Recently, within the framework of a project in collaboration with the Princess Margaret Cancer Center in Toronto (Canada), which is funded by the Carlos III Health Institute (Project PI17 / 01399 “Contribution of the hypoxia-odz1 axis to the invasive capacity of glioblastoma ”, Principal Investigator José Luis Fernández Luna and Co-Investigator Juan Martino González), the IDIVAL group has described one of the ways in which the hypoxia of the tumor microenvironment in glioblastoma regulates the invasive capacity of tumor cells. It is an epigenetic mechanism that increases the levels of ODZ1 in the tumor, making the cells more invasive. The results of this project, which have been published recently in Frontiers in Oncology, shed light on the mechanisms that regulate glioblastoma invasiveness, mediated by the tumor microenvironment. The participation of ODZ1 in this process opens the door to the development of new therapeutic strategies.

The group of “Cellular Signaling and Therapeutic Targets in Cancer” is composed of a multidisciplinary team led by Dr. José Luis Fernández Luna and composed of researchers of basic sciences and neurosurgeons of the Neurosurgery / Surgical Spinal Unit, Unit of the Marqués University Hospital of Valdecilla (HUMV).

For the development of this project, the multidisciplinary collaboration of both IDIVAL and HUMV, as well as Dr. Gelareh Zadeh's laboratory at the Princess Margaret Cancer Center in Toronto, has been fundamental.

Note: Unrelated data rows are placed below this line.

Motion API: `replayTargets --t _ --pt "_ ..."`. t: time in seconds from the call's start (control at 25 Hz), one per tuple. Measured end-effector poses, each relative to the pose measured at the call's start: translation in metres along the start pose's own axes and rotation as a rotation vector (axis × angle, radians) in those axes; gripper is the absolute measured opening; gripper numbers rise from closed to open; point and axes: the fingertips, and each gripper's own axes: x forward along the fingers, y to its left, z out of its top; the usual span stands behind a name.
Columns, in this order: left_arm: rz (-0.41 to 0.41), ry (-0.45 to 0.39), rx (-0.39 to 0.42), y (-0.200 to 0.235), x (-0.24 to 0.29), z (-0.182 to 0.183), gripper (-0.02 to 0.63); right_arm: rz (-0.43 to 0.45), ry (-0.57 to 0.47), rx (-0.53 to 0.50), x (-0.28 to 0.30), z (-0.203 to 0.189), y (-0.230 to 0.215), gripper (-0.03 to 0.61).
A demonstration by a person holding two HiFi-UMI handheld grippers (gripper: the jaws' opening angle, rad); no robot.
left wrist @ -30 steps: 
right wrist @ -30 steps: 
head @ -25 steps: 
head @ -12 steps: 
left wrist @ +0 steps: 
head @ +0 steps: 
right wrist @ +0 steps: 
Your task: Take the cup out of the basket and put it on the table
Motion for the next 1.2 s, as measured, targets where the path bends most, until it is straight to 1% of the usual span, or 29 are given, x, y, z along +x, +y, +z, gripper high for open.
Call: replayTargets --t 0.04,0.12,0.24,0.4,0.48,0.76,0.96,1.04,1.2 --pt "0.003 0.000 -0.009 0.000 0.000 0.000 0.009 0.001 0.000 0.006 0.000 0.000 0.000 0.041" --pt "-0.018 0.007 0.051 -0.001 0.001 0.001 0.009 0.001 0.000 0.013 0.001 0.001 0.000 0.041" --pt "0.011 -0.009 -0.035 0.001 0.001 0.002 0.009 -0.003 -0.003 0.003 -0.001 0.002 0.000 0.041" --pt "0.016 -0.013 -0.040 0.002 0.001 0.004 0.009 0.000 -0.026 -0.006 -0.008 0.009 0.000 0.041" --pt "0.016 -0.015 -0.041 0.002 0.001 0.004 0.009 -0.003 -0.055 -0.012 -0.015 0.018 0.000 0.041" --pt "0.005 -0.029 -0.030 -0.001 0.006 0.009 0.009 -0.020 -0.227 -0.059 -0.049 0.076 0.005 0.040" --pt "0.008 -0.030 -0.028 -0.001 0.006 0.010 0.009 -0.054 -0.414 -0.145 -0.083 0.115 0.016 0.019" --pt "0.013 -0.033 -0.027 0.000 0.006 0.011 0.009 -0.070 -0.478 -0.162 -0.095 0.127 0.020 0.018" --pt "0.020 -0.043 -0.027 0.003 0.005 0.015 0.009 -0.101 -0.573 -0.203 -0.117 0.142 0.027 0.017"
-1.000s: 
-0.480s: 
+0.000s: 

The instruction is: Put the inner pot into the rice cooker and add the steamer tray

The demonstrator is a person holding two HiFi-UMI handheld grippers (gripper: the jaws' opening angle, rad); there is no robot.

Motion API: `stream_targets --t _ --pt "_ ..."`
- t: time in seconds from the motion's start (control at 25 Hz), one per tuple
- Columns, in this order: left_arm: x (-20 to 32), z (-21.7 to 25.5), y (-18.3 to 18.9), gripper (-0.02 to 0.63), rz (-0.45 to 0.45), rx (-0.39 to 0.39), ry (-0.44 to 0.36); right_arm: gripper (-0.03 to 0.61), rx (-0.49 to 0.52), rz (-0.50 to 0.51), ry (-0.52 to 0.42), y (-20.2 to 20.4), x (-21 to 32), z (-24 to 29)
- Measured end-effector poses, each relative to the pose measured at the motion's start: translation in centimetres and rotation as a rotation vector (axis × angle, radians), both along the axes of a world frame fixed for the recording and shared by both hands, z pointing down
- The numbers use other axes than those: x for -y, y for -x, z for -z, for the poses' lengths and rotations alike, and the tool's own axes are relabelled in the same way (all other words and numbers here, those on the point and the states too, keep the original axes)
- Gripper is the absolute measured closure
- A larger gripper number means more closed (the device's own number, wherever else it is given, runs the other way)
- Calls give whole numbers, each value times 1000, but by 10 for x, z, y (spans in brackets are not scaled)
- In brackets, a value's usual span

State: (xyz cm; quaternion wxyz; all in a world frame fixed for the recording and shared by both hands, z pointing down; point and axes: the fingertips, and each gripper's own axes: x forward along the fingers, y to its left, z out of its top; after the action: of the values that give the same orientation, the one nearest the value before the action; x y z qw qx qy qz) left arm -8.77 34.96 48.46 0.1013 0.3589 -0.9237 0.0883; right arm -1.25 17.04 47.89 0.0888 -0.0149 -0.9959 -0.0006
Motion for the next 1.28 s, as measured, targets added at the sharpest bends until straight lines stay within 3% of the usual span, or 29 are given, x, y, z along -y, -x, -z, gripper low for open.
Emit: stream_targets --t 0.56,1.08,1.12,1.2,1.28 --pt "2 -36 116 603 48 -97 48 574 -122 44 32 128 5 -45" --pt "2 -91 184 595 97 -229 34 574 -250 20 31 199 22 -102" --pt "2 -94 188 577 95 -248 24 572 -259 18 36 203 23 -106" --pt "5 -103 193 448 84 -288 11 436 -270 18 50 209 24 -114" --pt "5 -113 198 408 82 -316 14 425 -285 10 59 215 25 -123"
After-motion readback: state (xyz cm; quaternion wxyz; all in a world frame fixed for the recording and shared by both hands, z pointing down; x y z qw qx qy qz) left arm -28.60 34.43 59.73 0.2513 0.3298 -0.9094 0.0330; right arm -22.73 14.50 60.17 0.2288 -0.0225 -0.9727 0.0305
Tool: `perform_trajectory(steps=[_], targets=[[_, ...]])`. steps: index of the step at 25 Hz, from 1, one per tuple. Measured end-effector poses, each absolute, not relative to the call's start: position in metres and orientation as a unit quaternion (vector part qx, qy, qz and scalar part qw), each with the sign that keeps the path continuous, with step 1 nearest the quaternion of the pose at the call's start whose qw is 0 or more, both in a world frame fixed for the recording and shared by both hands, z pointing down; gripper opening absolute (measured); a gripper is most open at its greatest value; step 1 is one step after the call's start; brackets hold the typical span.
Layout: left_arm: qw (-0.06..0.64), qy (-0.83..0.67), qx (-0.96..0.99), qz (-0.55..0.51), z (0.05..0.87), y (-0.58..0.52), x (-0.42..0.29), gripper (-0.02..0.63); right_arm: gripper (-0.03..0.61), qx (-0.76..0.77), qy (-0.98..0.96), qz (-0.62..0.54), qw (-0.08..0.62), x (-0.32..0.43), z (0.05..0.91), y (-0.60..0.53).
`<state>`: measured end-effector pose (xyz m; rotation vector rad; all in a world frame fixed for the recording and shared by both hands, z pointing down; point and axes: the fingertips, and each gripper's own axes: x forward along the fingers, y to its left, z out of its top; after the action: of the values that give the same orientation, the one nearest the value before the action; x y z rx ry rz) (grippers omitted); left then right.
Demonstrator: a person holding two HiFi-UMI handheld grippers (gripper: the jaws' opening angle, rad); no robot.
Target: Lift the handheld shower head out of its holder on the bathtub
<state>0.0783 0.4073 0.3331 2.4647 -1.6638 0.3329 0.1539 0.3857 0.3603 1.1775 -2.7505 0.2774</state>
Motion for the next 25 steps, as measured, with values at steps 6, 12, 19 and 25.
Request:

Thanks to the IDIVAL Post-MIR contract Program Wenceslao López Albo, Dr. Carlos Velásquez, HUMV neurosurgeon and member of the IDIVAL research group, was able to complete an 18-month stay in Toronto, where he worked on the development of this project under the supervision of Dr. Zadeh and Dr. José Luis Fernández Luna and Juan Martino of HUMV-IDIVAL.

This stay, in addition to being fundamental for the development of the project, allowed Dr. Velásquez to establish close collaborative ties with Dr. Zadeh's team at the MacFeeters-Hamilton Center of Neuro-Oncology Research of the Princess Margaret Cancer Center and in the Division of Neurosurgery at the University of Toronto, at the Toronto Western Hospital. During the visit of Dr. Zadeh to Valdecilla, in March 2019, as guest speaker of the Santander Biomedical Lectures, new collaborative projects were established, both assistance, with the HUMV Neurosurgery Service, and research, mainly in the glioblastoma line.

Ref. Velásquez C, Mansouri S, Gutiérrez O, Mamatjan Y, Mollinedo P, Karimi 2, Singh O2, Terán N, Martino J, Zadeh G, Fernández-Luna JL. Hypoxia Can Induce Migration of Glioblastoma Cells Through a Methylation-Dependent Control of ODZ1 Gene Expression. Front Oncol. 2019 Oct 10;9:1036. doi: 10.3389/fonc.2019.01036. eCollection 2019.